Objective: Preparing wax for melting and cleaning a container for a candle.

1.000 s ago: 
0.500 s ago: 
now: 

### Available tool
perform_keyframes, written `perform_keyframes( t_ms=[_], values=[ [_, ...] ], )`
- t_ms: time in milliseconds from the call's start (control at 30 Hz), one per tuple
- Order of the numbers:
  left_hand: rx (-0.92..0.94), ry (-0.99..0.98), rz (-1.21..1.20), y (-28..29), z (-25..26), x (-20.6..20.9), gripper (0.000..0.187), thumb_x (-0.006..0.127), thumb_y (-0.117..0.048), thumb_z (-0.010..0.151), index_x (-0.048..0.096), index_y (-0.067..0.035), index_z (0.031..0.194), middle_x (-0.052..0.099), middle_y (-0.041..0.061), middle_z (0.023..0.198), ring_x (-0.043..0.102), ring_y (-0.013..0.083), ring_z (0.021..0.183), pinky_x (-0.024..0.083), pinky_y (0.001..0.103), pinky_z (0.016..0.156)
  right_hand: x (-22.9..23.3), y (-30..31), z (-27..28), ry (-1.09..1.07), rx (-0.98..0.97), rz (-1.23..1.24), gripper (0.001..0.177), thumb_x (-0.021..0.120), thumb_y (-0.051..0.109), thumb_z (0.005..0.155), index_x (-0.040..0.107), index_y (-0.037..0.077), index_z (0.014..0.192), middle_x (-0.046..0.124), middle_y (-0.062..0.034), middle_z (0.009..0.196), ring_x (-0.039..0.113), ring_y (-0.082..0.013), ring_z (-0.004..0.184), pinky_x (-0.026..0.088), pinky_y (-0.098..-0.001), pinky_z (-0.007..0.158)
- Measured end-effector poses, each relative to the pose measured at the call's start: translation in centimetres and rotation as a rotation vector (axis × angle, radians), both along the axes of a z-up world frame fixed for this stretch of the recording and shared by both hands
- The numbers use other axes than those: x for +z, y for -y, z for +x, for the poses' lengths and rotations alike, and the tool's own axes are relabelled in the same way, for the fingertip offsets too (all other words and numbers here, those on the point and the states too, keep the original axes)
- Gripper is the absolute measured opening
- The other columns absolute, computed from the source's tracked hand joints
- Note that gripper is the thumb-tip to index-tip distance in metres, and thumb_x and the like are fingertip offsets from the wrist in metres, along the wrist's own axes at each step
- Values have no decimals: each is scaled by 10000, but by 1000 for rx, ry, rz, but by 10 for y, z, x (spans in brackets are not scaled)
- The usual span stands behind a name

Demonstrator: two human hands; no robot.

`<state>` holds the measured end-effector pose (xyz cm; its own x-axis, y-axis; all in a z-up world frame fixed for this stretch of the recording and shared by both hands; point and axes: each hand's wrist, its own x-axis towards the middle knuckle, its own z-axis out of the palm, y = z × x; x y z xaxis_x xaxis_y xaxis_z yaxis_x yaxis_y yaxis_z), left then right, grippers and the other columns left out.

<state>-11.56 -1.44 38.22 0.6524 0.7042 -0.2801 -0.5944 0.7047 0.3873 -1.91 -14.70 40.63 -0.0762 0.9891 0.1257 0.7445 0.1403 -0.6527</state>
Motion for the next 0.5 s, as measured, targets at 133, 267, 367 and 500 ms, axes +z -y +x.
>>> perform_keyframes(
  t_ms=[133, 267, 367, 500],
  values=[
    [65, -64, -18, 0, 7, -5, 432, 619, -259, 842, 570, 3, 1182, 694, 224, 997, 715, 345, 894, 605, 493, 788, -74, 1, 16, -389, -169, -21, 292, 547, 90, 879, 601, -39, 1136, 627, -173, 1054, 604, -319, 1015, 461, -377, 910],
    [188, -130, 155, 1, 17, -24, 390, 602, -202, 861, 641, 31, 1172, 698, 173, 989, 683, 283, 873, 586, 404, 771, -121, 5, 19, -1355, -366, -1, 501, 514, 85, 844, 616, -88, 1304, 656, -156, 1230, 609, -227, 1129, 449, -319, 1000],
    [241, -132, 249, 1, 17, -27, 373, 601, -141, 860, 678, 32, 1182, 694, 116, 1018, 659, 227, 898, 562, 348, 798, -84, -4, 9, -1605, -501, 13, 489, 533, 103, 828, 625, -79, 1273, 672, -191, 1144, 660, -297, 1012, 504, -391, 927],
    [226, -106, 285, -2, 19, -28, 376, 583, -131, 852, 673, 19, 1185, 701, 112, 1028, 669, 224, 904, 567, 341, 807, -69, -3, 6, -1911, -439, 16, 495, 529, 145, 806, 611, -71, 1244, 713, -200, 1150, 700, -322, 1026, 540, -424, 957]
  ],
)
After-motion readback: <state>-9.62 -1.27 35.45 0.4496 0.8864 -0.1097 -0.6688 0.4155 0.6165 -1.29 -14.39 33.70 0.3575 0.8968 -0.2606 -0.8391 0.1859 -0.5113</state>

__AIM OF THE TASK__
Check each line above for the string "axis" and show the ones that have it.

__ANSWER TO THIS PROBLEM__
- Measured end-effector poses, each relative to the pose measured at the call's start: translation in centimetres and rotation as a rotation vector (axis × angle, radians), both along the axes of a z-up world frame fixed for this stretch of the recording and shared by both hands
`<state>` holds the measured end-effector pose (xyz cm; its own x-axis, y-axis; all in a z-up world frame fixed for this stretch of the recording and shared by both hands; point and axes: each hand's wrist, its own x-axis towards the middle knuckle, its own z-axis out of the palm, y = z × x; x y z xaxis_x xaxis_y xaxis_z yaxis_x yaxis_y yaxis_z), left then right, grippers and the other columns left out.

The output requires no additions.